Every line of the data below is to be retyped exactly.
--- EXERCISE DATA ---
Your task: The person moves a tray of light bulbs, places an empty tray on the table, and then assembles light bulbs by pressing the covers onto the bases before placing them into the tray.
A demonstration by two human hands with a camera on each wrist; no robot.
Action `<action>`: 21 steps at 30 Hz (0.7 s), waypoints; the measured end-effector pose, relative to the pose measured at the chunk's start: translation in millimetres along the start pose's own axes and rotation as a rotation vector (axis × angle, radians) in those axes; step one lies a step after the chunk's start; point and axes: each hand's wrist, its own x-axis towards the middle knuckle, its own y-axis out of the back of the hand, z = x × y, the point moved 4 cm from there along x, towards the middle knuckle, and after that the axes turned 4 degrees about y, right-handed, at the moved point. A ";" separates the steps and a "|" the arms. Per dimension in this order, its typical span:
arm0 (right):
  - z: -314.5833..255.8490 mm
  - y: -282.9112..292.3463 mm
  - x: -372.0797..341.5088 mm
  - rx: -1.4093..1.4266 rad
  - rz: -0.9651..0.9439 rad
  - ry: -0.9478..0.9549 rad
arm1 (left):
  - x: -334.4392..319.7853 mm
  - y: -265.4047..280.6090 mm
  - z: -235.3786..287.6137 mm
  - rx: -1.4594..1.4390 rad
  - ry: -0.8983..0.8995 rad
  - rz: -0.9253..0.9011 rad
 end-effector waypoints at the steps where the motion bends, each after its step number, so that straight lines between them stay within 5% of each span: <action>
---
• [ANSWER SECTION]:
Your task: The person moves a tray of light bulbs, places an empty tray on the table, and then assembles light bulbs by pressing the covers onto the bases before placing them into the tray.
A demonstration by two human hands with a camera on each wrist; no robot.
Action `<action>`: 21 steps at 30 Hz (0.7 s), waypoints; the measured end-effector pose, relative to the pose measured at the chunk's start: translation in millimetres along the start pose's own axes and rotation as a rotation vector (axis × angle, radians) in those axes; step one lies a step after the chunk's start; point and axes: each hand's wrist, its own x-axis towards the middle knuckle, its own y-axis out of the back of the hand, z = x × y, the point moved 4 cm from there along x, towards the middle knuckle, and after that the axes turned 4 degrees about y, right-handed, at the moved point. A ";" separates the steps and a "|" the arms. Per dimension in this order, its typical span:
arm0 (right):
  - z: -314.5833..255.8490 mm
  - y: -282.9112..292.3463 mm
  - x: -372.0797..341.5088 mm
  - rx: -1.4093..1.4266 rad
  - rz: -0.9651..0.9439 rad
  - ry: -0.9478..0.9549 rad
arm1 (left):
  - x: -334.4392..319.7853 mm
  - y: -265.4047..280.6090 mm
  - z: -235.3786..287.6137 mm
  - rx: -1.4594..1.4390 rad
  - ry: -0.8983..0.8995 rad
  - rz: -0.9253..0.9011 rad
 end-effector waypoints at the steps where the motion bends, each after its step number, so that straight lines between them stay within 5% of each span: <action>

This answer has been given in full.